Apparently, the majority of the 3,000 people interviewed for the survey come home from work and spend their evenings watching TV, texting, social networking on their laptops and talking – sometimes all at the same time. As a result, says the report, they are more effective than they would have been 10 years ago. In fact, to complete the same number of tasks before the dawning of the age of the gadget, a 31-hour day would be needed.
“People will be pushing the television remote while surfing on the wireless laptop computer on their knee, email and texting a friend on a mobile phone and holding a conversation with friends or spouse,” Patrick Moriarty, the author of the survey, has said. These people “may be more mentally engaged than they are in the office”.
I am almost sure that Moriarty and OTX (“committed to providing actionable consumer insights”, according to its website) are claiming that these tragic characters with their restless, demented schedules have somehow been enriched by technology – that a day of multi-tasking, worth 31 hours in old time, is a great breakthrough for humanity.
But computers, surely, were meant to liberate modern man, not enslave him. Time-saving devices, we were promised, would allow us the leisure to enjoy more important things in life than a desperate skittering over its surface: talk, fun, music, love. Instead, the gadgets took over, replacing real pleasure, genuine communication, with a hectic, digitised version, an addiction to being busy, in touch, on the move.
When Moriarty talks of mental engagement, he is not referring to thought but to buzz, chat. The bustling slaves to technology, far from gaining seven hours’ worth of extra daily life, have lost something more important. Social interaction has given way to grunts and pokes, Neanderthal noises, on an online networking site. Music, TV and conversation are no longer something to enjoy, but are merely part of the hubbub of background noise of daily life. People have become used to the madness in offices; now, it seems, they are so weirdly addicted that they willingly introduce it into their leisure time.

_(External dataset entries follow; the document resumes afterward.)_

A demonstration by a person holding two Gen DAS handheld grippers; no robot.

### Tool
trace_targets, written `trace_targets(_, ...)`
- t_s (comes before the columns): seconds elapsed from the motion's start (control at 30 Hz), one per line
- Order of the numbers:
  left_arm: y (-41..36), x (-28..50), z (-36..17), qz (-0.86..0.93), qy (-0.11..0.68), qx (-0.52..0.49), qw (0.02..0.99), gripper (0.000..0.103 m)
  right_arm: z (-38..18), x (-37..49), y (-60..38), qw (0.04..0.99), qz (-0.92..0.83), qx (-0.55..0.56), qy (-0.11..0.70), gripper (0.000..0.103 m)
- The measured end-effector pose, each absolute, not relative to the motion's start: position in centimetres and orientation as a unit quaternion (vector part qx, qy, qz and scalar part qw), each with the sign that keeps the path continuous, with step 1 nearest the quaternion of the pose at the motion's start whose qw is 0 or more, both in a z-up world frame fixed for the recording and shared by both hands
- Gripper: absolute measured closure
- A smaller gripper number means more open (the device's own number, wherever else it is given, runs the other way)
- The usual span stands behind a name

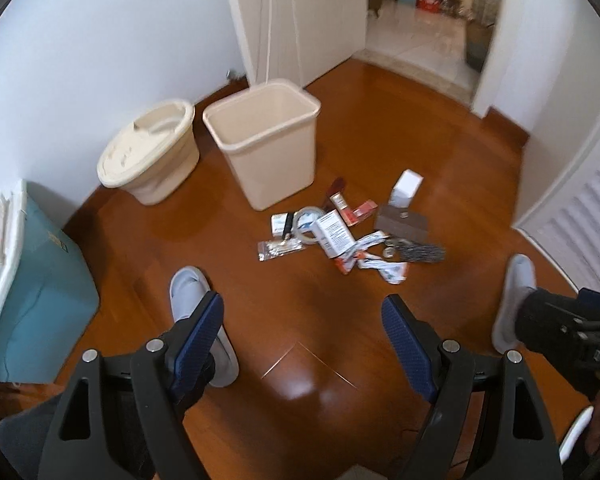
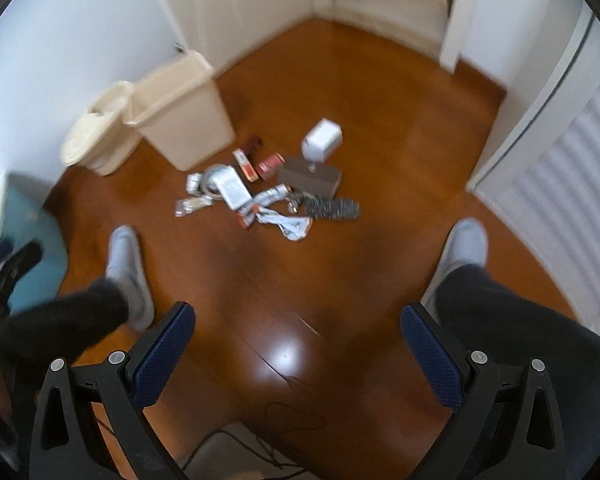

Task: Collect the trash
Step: 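Lower both tools to the trash pile and grasp items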

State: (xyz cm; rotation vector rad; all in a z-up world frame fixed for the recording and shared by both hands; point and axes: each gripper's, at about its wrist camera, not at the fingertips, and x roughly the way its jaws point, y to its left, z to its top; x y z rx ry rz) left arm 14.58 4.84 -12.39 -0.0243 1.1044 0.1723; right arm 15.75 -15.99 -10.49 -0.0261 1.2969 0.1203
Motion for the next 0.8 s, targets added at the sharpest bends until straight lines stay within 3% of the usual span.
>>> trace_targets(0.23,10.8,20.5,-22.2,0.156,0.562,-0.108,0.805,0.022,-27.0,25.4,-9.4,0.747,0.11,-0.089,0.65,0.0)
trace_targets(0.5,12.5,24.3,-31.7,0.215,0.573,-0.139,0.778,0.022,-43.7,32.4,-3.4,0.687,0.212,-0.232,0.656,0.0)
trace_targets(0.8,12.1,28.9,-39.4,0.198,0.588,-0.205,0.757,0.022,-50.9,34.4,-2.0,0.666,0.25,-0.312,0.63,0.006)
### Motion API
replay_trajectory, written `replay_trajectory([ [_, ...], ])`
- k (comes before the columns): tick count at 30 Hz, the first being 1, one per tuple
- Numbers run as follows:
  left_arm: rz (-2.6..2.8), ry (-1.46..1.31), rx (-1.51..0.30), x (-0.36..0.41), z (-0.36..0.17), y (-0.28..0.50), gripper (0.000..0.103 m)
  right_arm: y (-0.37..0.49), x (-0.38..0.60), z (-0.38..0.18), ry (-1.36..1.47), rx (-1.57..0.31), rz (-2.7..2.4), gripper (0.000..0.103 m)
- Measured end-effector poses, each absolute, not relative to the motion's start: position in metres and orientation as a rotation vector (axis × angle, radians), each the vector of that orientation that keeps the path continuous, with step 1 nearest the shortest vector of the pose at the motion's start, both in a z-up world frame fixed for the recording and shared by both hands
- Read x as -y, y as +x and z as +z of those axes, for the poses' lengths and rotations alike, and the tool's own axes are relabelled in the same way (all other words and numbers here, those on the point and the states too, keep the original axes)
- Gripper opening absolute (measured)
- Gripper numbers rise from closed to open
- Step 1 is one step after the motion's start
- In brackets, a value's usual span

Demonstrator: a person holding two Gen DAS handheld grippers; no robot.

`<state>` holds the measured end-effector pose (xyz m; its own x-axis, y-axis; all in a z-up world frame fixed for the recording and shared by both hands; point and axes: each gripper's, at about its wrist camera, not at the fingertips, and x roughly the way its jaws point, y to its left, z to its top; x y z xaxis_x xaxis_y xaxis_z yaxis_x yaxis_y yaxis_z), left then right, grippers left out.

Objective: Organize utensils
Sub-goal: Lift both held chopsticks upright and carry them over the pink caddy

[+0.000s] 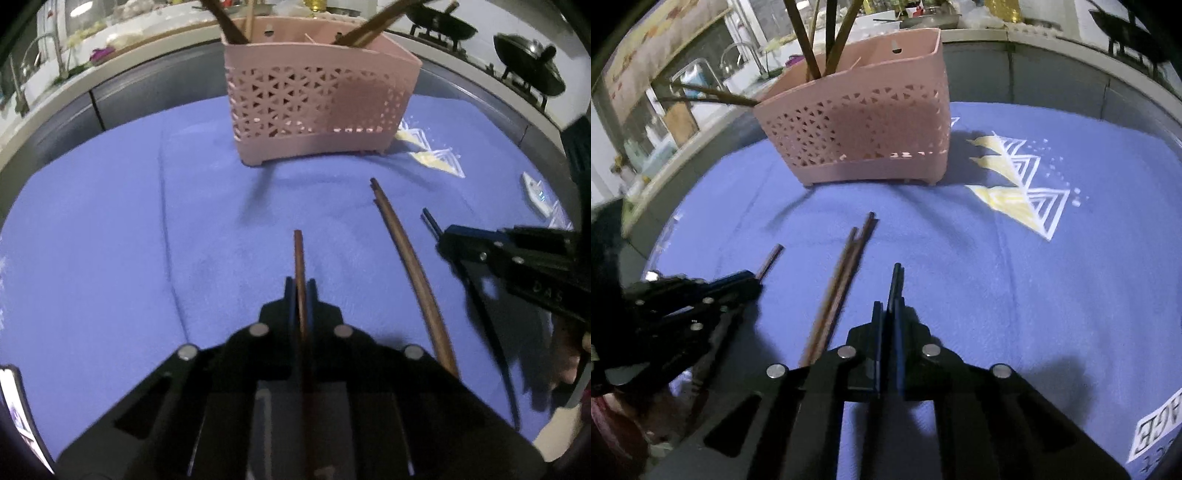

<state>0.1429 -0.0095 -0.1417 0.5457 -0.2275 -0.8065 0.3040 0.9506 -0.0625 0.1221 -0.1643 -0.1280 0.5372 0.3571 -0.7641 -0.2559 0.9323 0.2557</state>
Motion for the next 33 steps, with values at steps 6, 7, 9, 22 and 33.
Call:
replay_trajectory([
  [6,-0.376,0.030,-0.782,-0.006,-0.081,0.108,0.004,0.077,0.160,-0.063,0.081,-0.688,0.430,0.005],
  [7,-0.383,0.022,-0.754,-0.008,-0.070,0.103,0.004,0.070,0.159,-0.053,0.075,-0.651,0.435,0.005],
  [9,-0.393,0.011,-0.692,-0.012,-0.047,0.088,0.004,0.055,0.157,-0.031,0.061,-0.565,0.442,0.005],
  [22,-0.407,-0.005,-0.536,-0.022,-0.002,0.048,0.005,0.031,0.148,0.016,0.038,-0.371,0.412,0.005],
  [33,-0.396,0.017,-0.389,-0.019,0.087,0.086,0.004,0.076,0.136,0.092,0.094,-0.282,0.487,0.005],
])
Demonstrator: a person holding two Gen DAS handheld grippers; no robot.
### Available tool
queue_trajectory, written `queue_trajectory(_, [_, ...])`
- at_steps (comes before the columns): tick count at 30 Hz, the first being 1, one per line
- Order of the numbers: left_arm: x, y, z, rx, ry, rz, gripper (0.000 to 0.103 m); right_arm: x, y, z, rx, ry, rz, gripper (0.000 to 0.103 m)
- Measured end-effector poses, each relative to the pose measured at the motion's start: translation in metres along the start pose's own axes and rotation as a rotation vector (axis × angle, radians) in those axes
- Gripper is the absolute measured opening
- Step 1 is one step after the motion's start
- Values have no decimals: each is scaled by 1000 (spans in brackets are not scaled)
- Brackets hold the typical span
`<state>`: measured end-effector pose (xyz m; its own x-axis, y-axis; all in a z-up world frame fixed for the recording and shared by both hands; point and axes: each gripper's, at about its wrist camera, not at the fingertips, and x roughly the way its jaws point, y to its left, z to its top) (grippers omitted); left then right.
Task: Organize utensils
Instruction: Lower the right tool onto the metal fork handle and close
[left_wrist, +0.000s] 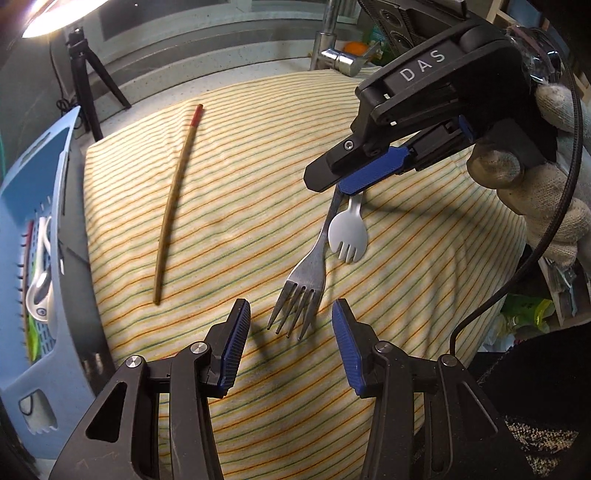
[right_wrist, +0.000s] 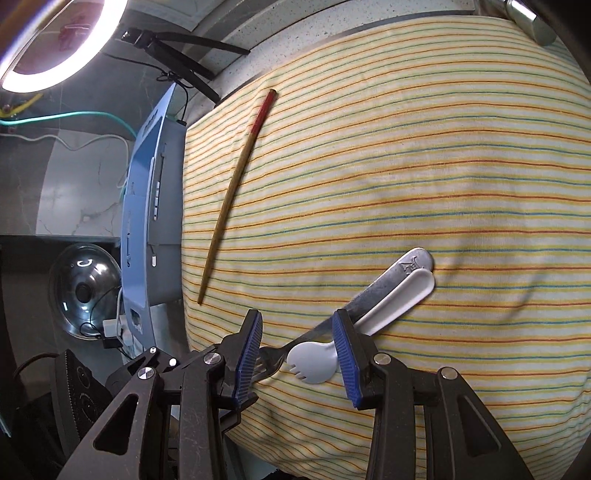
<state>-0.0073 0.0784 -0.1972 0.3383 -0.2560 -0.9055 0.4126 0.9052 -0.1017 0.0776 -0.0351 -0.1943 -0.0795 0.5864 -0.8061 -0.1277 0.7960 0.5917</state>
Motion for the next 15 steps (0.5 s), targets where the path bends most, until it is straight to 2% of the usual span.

If OTX are looking for a new “actionable consumer insight”, they might consider the strange and daring idea that connection to an item of technology is not synonymous with contentment; being plugged into two or three gadgets at the same time is not an expression of freedom, but dependence. To accelerate the mad merry-go-round of multi-tasking will not make people happier or more intelligent but more superficial, dissatisfied and resentful. If all that cutting-edge technology has made us less human, more computer-like, we might possibly have been better off in those days when only a fool would want to cram 31 hours of “tasks” into a day.
Spare the witches of Warboys!
The governors of a primary school in Cambridge have discovered, to their own satisfaction at least, what has caused poor inspection reports and disappointing recruitment of teachers.
It is witches. Warboys, the last village in England where witches were hanged, had as its school logo a figure on a broomstick with a pointy hat. Now it is to be rebranded on the grounds that it gives the school an off-putting image.
The children of Warboys are campaigning to retain this small connection to village history – and they are quite right.
Not for the first time in history, witches are being blamed for something which has nothing to do with them.
* When environmental issues are being discussed, one can reliably expect major emissions of self-serving nonsense to issue from politicians. All the same, it was a bit of a shaker to read a government minister’s claim that the conurbation of Milton Keynes had ecologically improved on the countryside it had replaced.
Large towns can actually enhance the environment, the housing minister, Caroline Flint, said, arguing the case for eco-towns. “That’s because they’re actually managed green space, growing the plants and developing the bird life and what have you.”
Here, in a soundbite, is the ultimate in human arrogance – a politician informing us that concreting over acres of countryside actually makes it greener because “bird life and what have you” can be developed.
The case for housing over landscape is open to argument, but the idea that “managed green space” in a town is better for the environment than open countryside is an insult to the intelligence.